→ **DATA SUPPLIED**:
######
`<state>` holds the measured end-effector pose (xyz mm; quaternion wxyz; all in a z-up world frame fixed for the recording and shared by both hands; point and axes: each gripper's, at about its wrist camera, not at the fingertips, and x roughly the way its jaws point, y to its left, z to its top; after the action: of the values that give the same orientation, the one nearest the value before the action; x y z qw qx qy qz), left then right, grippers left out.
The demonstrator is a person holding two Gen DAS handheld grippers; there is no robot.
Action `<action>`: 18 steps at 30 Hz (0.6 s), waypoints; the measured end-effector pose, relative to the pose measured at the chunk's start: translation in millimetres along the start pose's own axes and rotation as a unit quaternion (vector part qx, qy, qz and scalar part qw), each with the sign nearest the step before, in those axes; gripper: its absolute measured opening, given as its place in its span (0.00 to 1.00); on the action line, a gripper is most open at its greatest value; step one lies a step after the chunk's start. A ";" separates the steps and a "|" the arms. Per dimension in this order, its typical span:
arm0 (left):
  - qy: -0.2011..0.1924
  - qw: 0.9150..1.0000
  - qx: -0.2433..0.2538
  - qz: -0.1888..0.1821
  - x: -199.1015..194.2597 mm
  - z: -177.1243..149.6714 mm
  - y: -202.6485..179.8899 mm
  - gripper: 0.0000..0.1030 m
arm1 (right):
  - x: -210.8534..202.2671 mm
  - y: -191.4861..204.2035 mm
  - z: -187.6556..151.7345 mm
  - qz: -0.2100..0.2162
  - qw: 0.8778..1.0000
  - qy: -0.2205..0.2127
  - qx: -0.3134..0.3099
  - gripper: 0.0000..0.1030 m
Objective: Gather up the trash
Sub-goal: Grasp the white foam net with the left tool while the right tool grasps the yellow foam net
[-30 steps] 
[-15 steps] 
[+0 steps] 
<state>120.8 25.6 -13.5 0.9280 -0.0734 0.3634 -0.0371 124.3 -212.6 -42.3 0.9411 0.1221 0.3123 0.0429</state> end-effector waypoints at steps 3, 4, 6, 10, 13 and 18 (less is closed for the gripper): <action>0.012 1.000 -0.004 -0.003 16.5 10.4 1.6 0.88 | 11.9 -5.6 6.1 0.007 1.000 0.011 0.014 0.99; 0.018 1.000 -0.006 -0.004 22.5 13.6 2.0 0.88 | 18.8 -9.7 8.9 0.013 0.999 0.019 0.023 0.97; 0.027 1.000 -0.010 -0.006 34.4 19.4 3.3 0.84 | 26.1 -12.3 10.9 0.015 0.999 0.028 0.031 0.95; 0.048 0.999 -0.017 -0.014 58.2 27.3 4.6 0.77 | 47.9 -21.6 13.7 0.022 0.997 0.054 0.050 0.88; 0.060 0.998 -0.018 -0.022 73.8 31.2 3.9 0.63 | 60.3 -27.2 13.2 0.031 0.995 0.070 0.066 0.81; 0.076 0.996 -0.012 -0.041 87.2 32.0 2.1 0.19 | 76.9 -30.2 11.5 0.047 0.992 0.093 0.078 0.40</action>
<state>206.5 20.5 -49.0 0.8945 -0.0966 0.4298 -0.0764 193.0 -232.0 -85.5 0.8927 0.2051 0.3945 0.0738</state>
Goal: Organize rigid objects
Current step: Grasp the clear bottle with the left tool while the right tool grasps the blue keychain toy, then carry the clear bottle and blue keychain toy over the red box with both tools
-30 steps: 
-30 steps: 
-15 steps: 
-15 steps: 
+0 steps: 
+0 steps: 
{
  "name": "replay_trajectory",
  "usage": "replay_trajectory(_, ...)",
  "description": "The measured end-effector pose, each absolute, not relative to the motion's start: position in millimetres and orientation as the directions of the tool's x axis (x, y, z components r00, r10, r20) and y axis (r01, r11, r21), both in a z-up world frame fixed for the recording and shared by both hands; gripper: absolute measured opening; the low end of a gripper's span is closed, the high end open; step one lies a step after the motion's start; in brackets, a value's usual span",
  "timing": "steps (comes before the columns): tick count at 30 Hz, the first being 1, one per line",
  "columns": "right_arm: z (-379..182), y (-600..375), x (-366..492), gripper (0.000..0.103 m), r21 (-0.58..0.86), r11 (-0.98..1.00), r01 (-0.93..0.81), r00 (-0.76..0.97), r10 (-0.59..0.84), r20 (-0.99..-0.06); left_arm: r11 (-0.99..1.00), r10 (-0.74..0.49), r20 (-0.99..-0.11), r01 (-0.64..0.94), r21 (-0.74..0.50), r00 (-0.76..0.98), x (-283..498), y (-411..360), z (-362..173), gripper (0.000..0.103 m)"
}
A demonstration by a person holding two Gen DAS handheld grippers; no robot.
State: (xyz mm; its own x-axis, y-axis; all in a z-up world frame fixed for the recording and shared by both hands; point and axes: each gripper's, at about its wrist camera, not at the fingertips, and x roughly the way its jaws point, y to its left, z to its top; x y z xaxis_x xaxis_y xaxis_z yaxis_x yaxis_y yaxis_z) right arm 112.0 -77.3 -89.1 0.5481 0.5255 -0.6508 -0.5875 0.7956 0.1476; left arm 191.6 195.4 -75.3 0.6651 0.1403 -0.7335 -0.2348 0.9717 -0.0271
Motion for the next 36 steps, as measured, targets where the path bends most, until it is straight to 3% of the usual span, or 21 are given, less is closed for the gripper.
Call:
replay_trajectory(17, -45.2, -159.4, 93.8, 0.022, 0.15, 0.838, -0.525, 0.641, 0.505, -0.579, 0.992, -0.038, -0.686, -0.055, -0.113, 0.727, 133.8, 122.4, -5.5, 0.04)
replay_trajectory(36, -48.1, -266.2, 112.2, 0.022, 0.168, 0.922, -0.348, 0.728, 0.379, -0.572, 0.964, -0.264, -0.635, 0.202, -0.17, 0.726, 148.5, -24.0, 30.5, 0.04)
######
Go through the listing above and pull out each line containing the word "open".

Action `<action>`: 18 steps at 30 Hz (0.6 s), waypoints; the measured end-effector pose, relative to the pose measured at the chunk's start: translation in millimetres along the start pose's own axes and rotation as a unit quaternion (vector part qx, qy, qz and scalar part qw), each with the sign nearest the step before, in those axes; gripper: its absolute measured opening, given as its place in its span (0.00 to 1.00); on the action line, a gripper is most open at its greatest value; step one lies a step after the chunk's start. A ";" separates the steps and a "|" the arms. Per dimension in this order, its typical span:
  "description": "The measured end-effector pose, each absolute, not relative to the motion's start: position in millimetres and orientation as the directions of the tool's x axis (x, y, z components r00, r10, r20) and y axis (r01, r11, r21), both in a z-up world frame fixed for the recording and shared by both hands; gripper: absolute measured opening; the low end of a gripper's span is closed, the high end open; step one lies a step after the motion's start; in brackets, a value's usual span",

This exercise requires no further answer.